No prophecy Not limited now, as in 2 Peter 1:19, but general.

Of any private interpretation ”The cross of interpreters,” says Wolf. Whitby, Macknight, Clarke, and others, understand private invention or suggestion, which, however, is about what is said in the next verse. Επιλυσις occurs only here, but its verb is used in Mark 4:34, of Jesus’s expounding his parables to his disciples; and its usual meaning is explanation or interpretation. The various expositions of private may be reduced to three: (1) The prophets themselves often did not know the import of their own predictions.
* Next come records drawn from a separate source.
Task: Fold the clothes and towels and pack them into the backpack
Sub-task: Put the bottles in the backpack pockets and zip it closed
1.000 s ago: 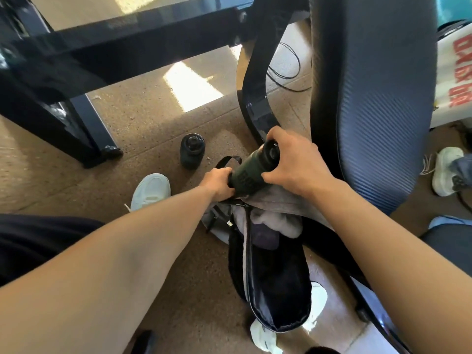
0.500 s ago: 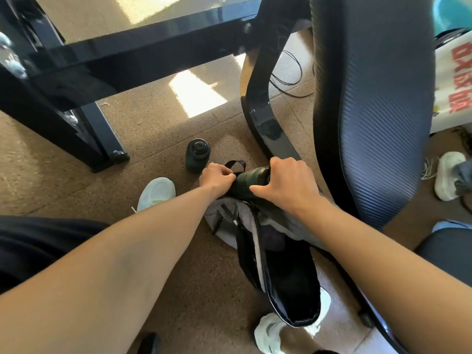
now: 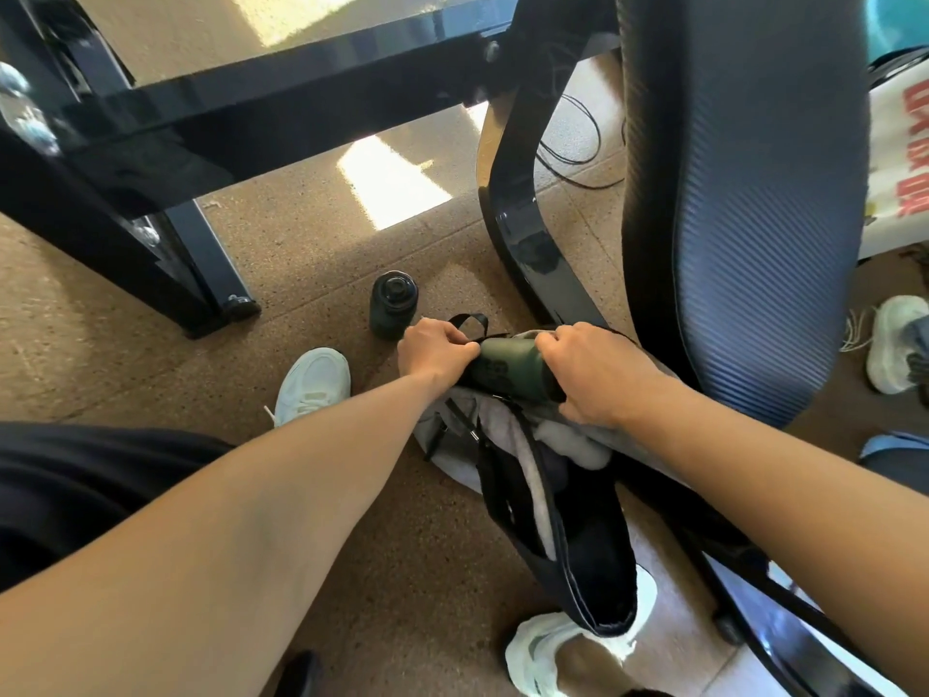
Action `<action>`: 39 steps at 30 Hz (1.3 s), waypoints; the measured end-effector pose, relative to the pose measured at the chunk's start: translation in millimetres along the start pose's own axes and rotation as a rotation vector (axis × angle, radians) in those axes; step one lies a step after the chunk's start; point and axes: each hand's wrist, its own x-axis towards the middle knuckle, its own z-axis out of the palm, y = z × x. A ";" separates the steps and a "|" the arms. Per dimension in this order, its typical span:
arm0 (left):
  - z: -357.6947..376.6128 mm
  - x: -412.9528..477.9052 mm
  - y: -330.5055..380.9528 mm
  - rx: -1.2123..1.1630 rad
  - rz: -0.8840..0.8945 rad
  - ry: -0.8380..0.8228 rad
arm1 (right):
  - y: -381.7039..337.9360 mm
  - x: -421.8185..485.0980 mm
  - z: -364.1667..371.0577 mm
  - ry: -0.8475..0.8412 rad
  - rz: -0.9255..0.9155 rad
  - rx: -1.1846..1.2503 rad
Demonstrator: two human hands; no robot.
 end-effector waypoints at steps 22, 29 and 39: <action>-5.2 -6.2 -14.1 0.165 0.217 0.038 | -27.0 0.5 25.3 0.113 0.229 0.345; -9.4 -0.8 -18.6 0.107 0.298 -0.097 | -38.3 13.4 15.5 0.206 0.326 0.586; -21.6 -0.6 16.1 0.153 0.670 -0.443 | -70.9 -53.7 27.1 0.504 0.452 1.027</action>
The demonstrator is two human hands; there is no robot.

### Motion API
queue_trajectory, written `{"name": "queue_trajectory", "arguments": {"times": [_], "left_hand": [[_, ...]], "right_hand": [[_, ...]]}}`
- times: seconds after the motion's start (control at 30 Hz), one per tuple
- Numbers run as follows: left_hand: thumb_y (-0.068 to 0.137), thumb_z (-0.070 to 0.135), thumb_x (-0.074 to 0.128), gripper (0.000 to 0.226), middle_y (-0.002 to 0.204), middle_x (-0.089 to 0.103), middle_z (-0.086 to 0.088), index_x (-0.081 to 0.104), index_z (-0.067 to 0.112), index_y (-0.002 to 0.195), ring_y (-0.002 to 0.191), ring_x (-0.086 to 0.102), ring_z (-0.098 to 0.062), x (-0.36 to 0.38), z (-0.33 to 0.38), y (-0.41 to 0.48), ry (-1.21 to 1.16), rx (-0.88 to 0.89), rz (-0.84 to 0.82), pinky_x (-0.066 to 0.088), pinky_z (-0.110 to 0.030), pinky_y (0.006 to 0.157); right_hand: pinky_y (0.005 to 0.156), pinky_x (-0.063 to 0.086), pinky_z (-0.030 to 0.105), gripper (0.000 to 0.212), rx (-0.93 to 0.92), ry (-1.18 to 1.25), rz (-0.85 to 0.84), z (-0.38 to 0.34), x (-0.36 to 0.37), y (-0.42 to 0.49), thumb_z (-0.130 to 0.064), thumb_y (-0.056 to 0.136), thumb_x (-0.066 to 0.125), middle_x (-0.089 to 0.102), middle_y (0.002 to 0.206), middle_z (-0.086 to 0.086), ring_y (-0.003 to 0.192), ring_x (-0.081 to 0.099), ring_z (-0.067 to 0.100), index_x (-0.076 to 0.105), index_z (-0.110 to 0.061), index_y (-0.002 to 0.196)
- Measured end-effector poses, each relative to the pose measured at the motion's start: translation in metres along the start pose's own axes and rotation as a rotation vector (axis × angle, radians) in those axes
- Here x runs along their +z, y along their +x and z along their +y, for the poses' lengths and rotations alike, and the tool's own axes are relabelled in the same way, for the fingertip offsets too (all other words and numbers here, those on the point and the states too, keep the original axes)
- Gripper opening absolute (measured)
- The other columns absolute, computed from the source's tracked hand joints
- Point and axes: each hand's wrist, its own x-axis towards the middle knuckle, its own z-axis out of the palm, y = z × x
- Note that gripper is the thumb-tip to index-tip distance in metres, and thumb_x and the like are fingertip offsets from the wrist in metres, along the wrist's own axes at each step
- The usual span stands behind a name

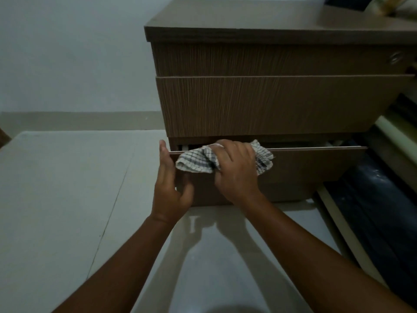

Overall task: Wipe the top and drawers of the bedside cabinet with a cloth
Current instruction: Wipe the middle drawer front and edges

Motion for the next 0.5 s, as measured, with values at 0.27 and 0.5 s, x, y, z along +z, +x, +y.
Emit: {"name": "queue_trajectory", "arguments": {"times": [0.27,0.5], "left_hand": [[0.094,0.027,0.069,0.075,0.145,0.057,-0.013,0.032,0.002,0.155,0.132,0.057,-0.022,0.007,0.001,0.008,0.036,-0.098,0.168,0.054,-0.047,0.104],[0.092,0.033,0.069,0.077,0.145,0.056,-0.004,0.033,0.008,0.156,0.130,0.058,-0.019,0.005,0.000,0.007,0.030,-0.111,0.174,0.053,-0.043,0.105]], "right_hand": [[0.094,0.038,0.044,0.035,0.029,-0.071,0.143,0.105,-0.031,-0.025,-0.012,0.077,0.062,0.066,0.111,0.015,0.106,0.058,0.031,0.064,-0.007,0.111],[0.086,0.039,0.042,0.024,0.145,-0.139,0.228,0.187,-0.065,-0.047,-0.002,0.077,0.067,0.065,0.102,0.020,0.095,0.056,0.032,0.064,-0.002,0.101]]}}
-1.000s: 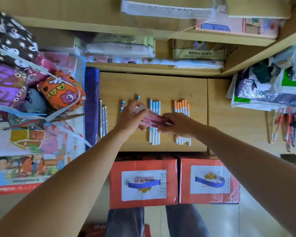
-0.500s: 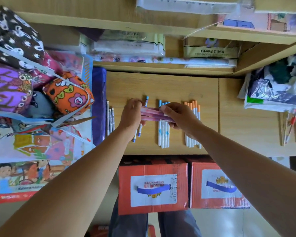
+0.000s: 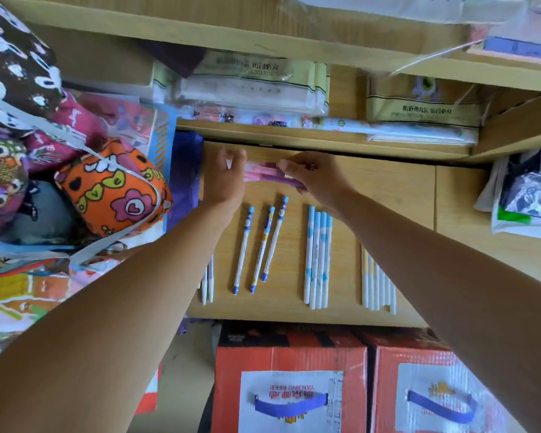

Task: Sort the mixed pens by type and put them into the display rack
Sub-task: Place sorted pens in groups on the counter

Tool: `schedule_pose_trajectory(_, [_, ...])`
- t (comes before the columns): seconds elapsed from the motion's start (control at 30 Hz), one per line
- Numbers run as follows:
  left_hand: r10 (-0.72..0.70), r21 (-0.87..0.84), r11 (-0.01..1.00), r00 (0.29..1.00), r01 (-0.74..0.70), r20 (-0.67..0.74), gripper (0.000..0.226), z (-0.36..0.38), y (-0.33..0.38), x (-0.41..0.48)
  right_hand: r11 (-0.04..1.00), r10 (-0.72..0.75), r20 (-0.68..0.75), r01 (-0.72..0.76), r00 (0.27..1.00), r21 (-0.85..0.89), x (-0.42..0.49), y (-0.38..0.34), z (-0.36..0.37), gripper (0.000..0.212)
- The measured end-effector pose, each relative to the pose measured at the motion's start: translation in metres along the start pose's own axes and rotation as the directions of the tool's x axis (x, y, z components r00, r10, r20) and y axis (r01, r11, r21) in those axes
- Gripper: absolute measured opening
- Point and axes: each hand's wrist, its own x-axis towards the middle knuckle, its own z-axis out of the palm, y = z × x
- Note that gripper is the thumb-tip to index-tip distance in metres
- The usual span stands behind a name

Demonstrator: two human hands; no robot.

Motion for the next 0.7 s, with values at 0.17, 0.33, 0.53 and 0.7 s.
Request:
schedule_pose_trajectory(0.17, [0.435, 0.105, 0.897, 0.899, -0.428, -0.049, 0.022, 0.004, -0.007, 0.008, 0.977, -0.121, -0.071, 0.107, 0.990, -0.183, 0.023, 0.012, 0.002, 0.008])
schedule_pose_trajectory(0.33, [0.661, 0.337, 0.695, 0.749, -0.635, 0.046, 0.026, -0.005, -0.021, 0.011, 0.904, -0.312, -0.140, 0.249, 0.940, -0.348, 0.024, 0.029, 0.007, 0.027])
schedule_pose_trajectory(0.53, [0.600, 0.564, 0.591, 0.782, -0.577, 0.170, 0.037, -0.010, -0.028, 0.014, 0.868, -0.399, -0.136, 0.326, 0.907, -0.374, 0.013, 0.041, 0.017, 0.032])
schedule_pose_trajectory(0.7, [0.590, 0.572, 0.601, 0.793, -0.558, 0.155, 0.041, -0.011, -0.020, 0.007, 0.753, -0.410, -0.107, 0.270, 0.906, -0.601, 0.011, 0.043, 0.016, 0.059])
This is true; but it is no reason for the caution; nor does the divine inspiration of the prophecies explain the inability of the prophets to understand them. (2) Some refer it to the readers; but to bid them give attention to the prophecies, and then add that they cannot understand them, would be a singular procedure. Nevertheless, as matter of fact, prophetic interpretations before fulfilment are seldom verified by events, as, for instance, in the Jewish preconceptions of the Messiah. (3) As meaning that prophecy is not self-interpreting. St. Peter uses the word ιδιος in eight other places, and in the sense of its own in every instance. This fits the caution, assuring them that the full meaning does not lie on the surface, and that they will need to search for it, as did the prophets themselves, (1 Peter 1:10;) and also intimating that the explanation must be found in the event. The Gnostics interpreted many of the prophecies after their own fancies, often violently torturing them to adapt them to their own systems. On the other hand, though the prophecies are not self-interpreting, they are true, for they proceed from the Holy Ghost.